__Assigned task__. Would you please output all the records exactly as given? Pictures should not appear in the copy.

__Record set__.
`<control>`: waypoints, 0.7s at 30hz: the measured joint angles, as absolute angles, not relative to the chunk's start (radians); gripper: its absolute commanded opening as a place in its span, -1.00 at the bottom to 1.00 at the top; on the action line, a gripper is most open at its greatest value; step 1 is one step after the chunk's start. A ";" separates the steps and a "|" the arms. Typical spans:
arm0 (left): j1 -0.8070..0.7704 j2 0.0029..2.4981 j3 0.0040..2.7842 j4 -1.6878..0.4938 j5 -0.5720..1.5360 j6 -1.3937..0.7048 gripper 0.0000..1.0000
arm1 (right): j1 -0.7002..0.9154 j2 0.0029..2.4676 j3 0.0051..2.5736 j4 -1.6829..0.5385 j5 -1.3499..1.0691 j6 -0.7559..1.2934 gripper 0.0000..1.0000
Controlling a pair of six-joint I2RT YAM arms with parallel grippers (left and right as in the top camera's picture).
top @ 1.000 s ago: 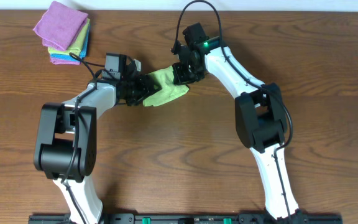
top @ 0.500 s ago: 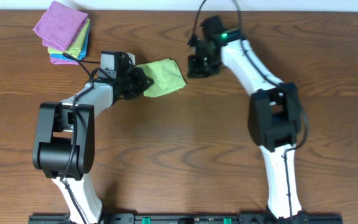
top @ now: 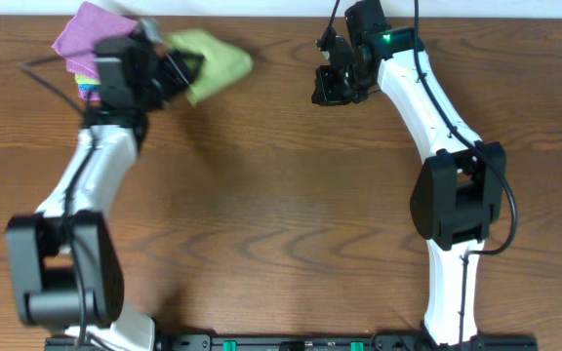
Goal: Fold the cloth
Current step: 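Carry the bundle with the left gripper to the cloth stack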
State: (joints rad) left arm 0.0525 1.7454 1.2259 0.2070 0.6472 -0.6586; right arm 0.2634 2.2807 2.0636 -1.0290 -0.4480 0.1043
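The green cloth [top: 215,60], folded and blurred with motion, hangs from my left gripper [top: 176,68], which is shut on its left edge. It is at the back left of the table, just right of the stack of folded cloths [top: 91,39] with a purple one on top. My right gripper [top: 331,88] is at the back centre-right, well apart from the cloth. Its fingers look parted with nothing between them.
The brown wooden table [top: 281,224] runs across the whole view. My left arm [top: 91,175] stretches up along the left side. My right arm [top: 427,107] arches over the right half. The arm bases stand at the front edge.
The left gripper has carried the green cloth from the middle back of the table to the far left beside the stack. The right gripper has come off the cloth's right corner and moved right.
First the right gripper was over a bit of green at centre-left, the left arm drawn back. Then the folded green cloth lay mid-table with a gripper at each end, and both closed in on it. Now the left one alone holds it by the stack.
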 measured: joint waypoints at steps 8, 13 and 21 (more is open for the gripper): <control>0.204 1.704 1.289 0.337 0.548 -0.672 -0.89 | 0.263 2.281 2.064 -1.051 -0.448 0.086 -0.97; 0.264 1.705 1.289 0.377 0.447 -0.677 -0.88 | 0.264 2.281 2.064 -1.067 -0.448 0.075 -0.97; 0.281 1.824 1.318 0.519 0.383 -0.673 -0.88 | 0.266 2.281 2.064 -1.100 -0.448 0.063 -0.97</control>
State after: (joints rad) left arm 0.2806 1.8236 1.3182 0.5190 0.3828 -0.6735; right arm 0.2657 2.2807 2.0636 -1.0996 -0.4484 0.0628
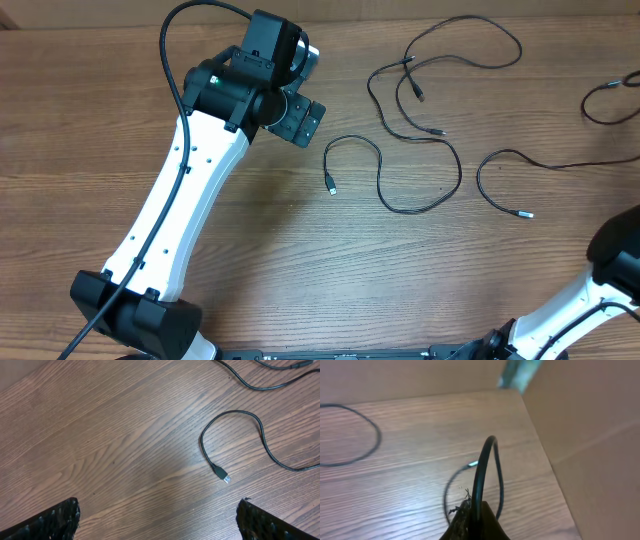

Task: Untangle cables

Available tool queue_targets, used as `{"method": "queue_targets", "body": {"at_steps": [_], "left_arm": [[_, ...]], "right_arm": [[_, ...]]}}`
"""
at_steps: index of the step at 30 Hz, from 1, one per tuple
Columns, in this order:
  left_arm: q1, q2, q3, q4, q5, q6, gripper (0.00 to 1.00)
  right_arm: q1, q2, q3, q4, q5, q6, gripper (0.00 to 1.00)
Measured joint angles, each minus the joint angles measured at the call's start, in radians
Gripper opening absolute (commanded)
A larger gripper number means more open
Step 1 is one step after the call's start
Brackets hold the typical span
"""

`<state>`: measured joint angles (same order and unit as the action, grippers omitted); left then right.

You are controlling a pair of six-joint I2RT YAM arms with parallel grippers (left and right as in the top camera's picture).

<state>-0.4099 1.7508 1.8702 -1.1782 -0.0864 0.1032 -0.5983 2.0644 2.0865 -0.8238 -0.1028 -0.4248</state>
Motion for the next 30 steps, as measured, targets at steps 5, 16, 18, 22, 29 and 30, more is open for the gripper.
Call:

__Solution__.
`<control>`: waypoints, 0.7s at 30hz: the measured joint angles, as absolute angles, not relative to the chunk's start (radians); gripper: its absolute commanded opening as a place in its span, -1.00 at the bottom to 1.00 at the top; on the action line, a gripper is most open at its greatest value; step 1 is one step after the chunk's start. A ";" separates the steps and a "|" the arms. Typical spans:
arm0 (left): j1 -0.8070..0.7704 j2 0.0029..2.4981 j3 0.0040..2.7842 j4 -1.6878..0.4938 j5 -0.5720..1.5360 j6 -1.3937..0.7048 gripper 0.0000..1.0000
arm1 (right): j1 -0.7002..0.9154 j2 0.0029..2.4676 j3 0.0051..2.5736 j4 -1.6829..0.5385 j5 -1.3499..1.0691 j6 -0.7559..1.2934 gripper 0.0000..1.0000
Controlling a pair of six-joint I2RT YAM arms with parallel grippers (left and right as in the top camera's picture).
top @ 1.000 s ago: 
top @ 0.500 s ago: 
top @ now: 
Goal: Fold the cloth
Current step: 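Carry the bundle with the left gripper to the cloth stack
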State: (joints rad) left arm 0.0525 1.7454 1.2259 0.2070 0.6472 -0.6586; right arm 0.2634 2.2807 2.0636 -1.0290 -0.4480 0.1043
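The green cloth [top: 215,60], folded and blurred with motion, hangs from my left gripper [top: 176,68], which is shut on its left edge. It is at the back left of the table, just right of the stack of folded cloths [top: 91,39] with a purple one on top. My right gripper [top: 331,88] is at the back centre-right, well apart from the cloth. Its fingers look parted with nothing between them.
The brown wooden table [top: 281,224] runs across the whole view. My left arm [top: 91,175] stretches up along the left side. My right arm [top: 427,107] arches over the right half. The arm bases stand at the front edge.
The left gripper has carried the green cloth from the middle back of the table to the far left beside the stack. The right gripper has come off the cloth's right corner and moved right.
First the right gripper was over a bit of green at centre-left, the left arm drawn back. Then the folded green cloth lay mid-table with a gripper at each end, and both closed in on it. Now the left one alone holds it by the stack.
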 measured: joint waypoints at steps 8, 13 and 21 (more is open for the gripper): <control>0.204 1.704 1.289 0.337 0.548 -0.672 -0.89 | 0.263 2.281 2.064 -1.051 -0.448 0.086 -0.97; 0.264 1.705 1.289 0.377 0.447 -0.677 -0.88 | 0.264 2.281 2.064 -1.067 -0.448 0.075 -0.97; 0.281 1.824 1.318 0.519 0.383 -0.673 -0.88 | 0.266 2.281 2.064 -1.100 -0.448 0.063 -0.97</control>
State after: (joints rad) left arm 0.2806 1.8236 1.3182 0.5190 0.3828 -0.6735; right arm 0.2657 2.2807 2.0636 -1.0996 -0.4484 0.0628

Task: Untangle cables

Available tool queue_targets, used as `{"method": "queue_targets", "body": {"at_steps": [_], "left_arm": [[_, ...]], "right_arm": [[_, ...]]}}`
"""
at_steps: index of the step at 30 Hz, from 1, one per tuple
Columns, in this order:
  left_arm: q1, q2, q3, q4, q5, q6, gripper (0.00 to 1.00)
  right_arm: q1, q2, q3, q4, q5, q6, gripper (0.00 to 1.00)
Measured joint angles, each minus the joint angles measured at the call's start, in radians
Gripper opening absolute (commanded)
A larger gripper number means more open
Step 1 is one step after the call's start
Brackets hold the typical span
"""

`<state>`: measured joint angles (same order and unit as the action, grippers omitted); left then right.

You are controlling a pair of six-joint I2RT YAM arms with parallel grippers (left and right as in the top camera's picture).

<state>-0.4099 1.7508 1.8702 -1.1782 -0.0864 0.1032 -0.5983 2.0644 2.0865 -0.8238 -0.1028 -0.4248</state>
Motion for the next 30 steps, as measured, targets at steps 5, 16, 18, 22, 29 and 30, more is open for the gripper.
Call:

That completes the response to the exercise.